2500億円という金額は途方もないと思う一方、「構造改革」などと称した具体的な中身は何も目新しいものではない。骨子となるのは事業所の統廃合などによる生産規模の縮小、そして人員削減だ。これで14年ぶりという営業赤字をなんとか耐え抜いていこう、という極めて「わかりやすい」方針である。

しかし、ソニーは2005年にも今のハワード氏が会長兼CEOに就任し、1万人を削減している。その甲斐もあってか2008年には過去最高の連結最終利益をあげたものの、またもやのリストラである。確かに現在の不況は急激で深刻とはいえ、ソニーなどの大企業はいつまでこんな経営方針を続けるのだろう。
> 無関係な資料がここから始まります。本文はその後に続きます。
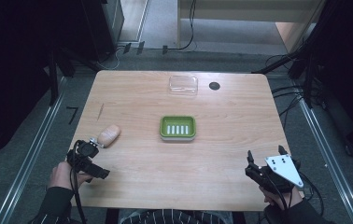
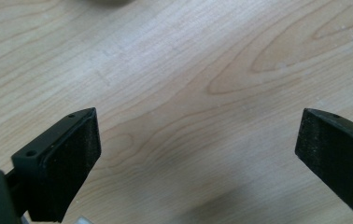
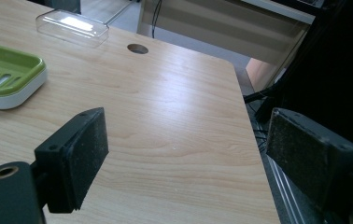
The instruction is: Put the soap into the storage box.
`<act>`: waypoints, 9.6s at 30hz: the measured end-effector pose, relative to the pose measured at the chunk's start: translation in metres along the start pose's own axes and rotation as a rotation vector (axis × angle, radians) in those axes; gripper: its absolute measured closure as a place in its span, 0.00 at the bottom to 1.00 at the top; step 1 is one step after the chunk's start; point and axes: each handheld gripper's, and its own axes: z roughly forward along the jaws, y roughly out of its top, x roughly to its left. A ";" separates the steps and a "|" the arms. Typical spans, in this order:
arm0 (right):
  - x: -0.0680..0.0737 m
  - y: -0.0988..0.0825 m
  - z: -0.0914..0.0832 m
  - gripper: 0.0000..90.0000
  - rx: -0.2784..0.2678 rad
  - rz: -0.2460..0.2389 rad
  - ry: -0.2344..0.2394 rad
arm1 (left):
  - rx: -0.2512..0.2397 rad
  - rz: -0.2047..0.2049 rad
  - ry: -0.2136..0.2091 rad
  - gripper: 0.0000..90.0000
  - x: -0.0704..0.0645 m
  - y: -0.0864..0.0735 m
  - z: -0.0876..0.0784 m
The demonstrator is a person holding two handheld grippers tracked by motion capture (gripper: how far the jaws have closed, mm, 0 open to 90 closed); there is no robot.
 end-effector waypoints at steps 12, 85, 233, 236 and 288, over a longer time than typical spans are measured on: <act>0.001 0.001 0.004 0.15 0.021 -0.007 0.013 | -0.010 0.009 0.011 0.00 0.007 0.016 -0.003; 0.002 0.002 0.005 0.15 0.018 -0.012 0.014 | -0.007 0.097 -0.028 0.00 0.043 0.115 0.022; -0.008 -0.006 -0.006 0.15 0.029 0.014 -0.031 | -0.085 0.509 -0.075 0.37 -0.044 0.190 -0.006; -0.008 -0.006 -0.006 0.15 0.031 0.015 -0.033 | -0.084 0.520 -0.077 0.37 -0.046 0.191 -0.006; -0.015 -0.013 -0.019 0.15 0.045 0.033 -0.082 | -0.120 0.747 -0.105 0.37 -0.098 0.235 -0.001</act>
大きな会社では参考にならないかもしれないけれど、「痛くない注射針」などを開発した岡野工業は代表社員の岡野雅行さんを含めて6人だ。しかも、岡野さんは社員数を増やさないし会社の規模も大きくしないと決めている。それはなぜか。岡野さんは著書「学校の勉強だけではメシは食えない!」(こう書房。07年)でこう言っている。
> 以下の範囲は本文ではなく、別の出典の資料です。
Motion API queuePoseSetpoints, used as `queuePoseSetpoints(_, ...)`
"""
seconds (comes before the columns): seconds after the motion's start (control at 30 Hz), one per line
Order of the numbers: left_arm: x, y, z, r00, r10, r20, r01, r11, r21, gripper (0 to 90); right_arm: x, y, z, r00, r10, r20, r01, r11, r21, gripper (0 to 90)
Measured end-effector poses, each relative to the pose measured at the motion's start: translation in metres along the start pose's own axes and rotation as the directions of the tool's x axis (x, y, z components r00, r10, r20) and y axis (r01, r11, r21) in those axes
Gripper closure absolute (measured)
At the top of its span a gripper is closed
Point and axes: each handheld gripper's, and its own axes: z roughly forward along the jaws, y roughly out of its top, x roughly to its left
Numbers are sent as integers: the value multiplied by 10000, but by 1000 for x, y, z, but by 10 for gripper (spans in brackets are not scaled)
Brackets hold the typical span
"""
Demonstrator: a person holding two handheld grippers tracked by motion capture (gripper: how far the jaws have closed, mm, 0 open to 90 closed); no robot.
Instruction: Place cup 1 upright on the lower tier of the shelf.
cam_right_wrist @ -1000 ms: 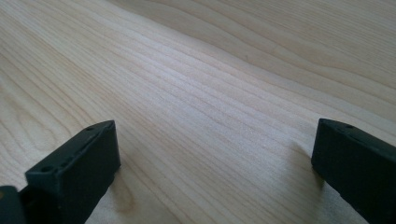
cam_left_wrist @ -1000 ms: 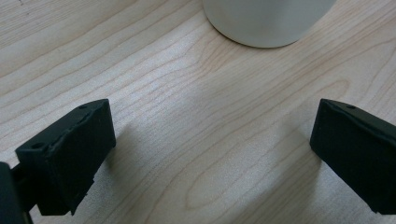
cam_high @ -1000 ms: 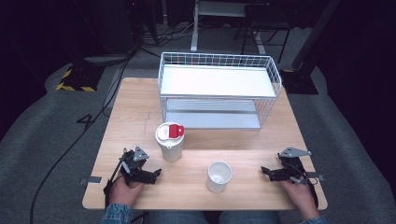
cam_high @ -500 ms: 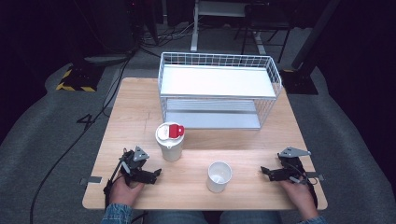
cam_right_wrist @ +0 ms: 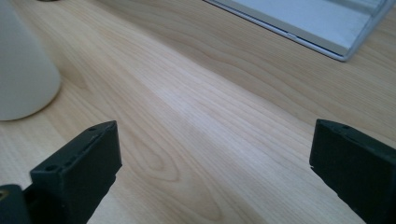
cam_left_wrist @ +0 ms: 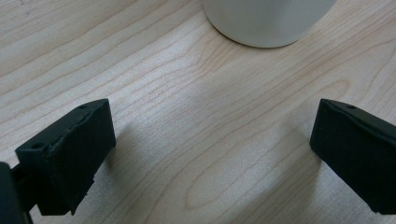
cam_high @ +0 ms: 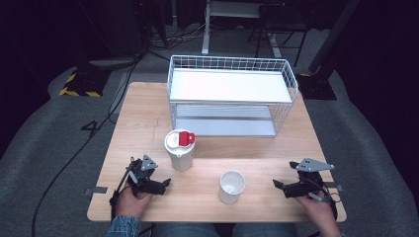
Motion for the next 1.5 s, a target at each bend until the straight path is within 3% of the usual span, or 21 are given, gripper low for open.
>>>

<うちの会社はたった6人の従業員でまわしている。俺がちょっとした山師で、100人や200人体制で運営しようと思ったら、明日からだってできるだろう。だけど俺はそうはしない。6人の体制を守っていくことに決めている。
 どうしてか?そりゃ世間では会社を大きくすることイコール成功だと思われているだろう。常識で考えると、上場企業や最大手の企業と取引を行うようになれば、会社を大きくしようと考えるよな。
 だけど腹に脂肪を蓄えて、メタボリック症候群になりそうなオヤジがスリムになるのが難しいように、会社だって一度大きくしてしまうと昔の体型に戻るのは大変なんだよ。>(P.107-108)
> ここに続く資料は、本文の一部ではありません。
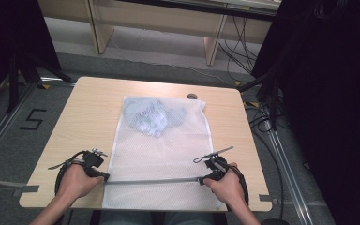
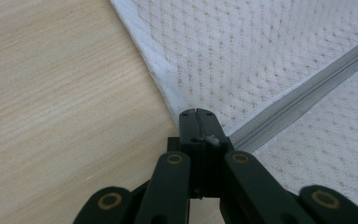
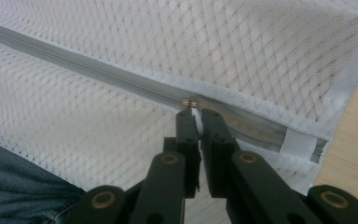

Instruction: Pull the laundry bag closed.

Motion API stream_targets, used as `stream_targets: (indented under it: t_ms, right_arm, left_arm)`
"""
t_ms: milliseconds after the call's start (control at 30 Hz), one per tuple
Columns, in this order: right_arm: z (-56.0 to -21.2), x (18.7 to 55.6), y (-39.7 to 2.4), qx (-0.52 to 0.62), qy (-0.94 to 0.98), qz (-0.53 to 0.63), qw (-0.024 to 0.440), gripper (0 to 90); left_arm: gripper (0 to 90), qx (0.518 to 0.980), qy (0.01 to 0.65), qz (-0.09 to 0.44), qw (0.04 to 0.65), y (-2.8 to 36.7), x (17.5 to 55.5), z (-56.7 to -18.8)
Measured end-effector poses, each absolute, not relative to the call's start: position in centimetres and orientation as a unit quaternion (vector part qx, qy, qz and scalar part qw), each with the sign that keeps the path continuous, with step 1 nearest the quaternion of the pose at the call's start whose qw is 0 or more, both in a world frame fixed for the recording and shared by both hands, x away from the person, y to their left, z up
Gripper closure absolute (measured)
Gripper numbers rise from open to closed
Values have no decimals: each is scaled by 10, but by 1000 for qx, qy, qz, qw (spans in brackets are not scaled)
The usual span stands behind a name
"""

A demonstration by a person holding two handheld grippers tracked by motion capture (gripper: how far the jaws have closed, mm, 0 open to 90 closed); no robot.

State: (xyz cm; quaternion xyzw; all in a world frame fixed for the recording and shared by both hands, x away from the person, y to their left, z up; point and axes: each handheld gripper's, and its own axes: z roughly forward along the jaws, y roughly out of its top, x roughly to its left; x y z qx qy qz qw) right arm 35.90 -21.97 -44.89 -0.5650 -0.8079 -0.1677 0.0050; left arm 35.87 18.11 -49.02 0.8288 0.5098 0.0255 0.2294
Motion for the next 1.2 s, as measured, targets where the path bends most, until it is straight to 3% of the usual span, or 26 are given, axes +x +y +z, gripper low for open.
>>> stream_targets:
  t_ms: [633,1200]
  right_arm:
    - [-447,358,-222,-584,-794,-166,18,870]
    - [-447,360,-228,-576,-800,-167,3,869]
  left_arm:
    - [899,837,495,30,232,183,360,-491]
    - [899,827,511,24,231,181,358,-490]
最後の「会社だって一度大きくしてしまうと昔の体型に戻るのは大変なんだよ。」という部分が特に強い印象を私に与える。こうした問題は多くの大企業がいま抱えている問題ではないだろうか。勢いのままに企業を大きくするのは自然な流れかもしれない。だが現在のような経済状況に陥った場合、フットワーク軽く経営方針を転換するのは難しい。

また岡野さんは、バブル時代に町工場の社長たちが技術を磨くことを二の次に簡単で儲かる仕事に飛びついていたことを触れて、こう語っている。

<そんななか、岡野工業の業績はどうだったか想像つくか?日本中が沸きあがっているときに、俺の会社の業績はずっと変わらなかった。同業者も他の業者も、どんどん脚光を浴びている場所に集まっていったけど、俺のところは今までやってきたことを続けていただけだ。増えもしないし減りもしない。だって流行を追っていないんだから、そりゃ平行線を描くだろう。>(P.198)

6人体制を維持するのは大変だという岡野さんだが、バブル期にも自身のスタンスを変えなかったのも凄い。当時の日本は猫も杓子も、土地や株の財テクにあけくれていたのだから。

岡野工業の例は特筆ものとはいえ、景気の時は無思慮に業務を拡大し不景気になったら人員削減、というやり方を繰り返す企業のやり方には辟易する。

もしまた景気が上向くとしたら、ソニーも人員を再び増やすのだろうか。しかしまた、ソニーだったら入りたいという人もたくさん出てくるんだろうな。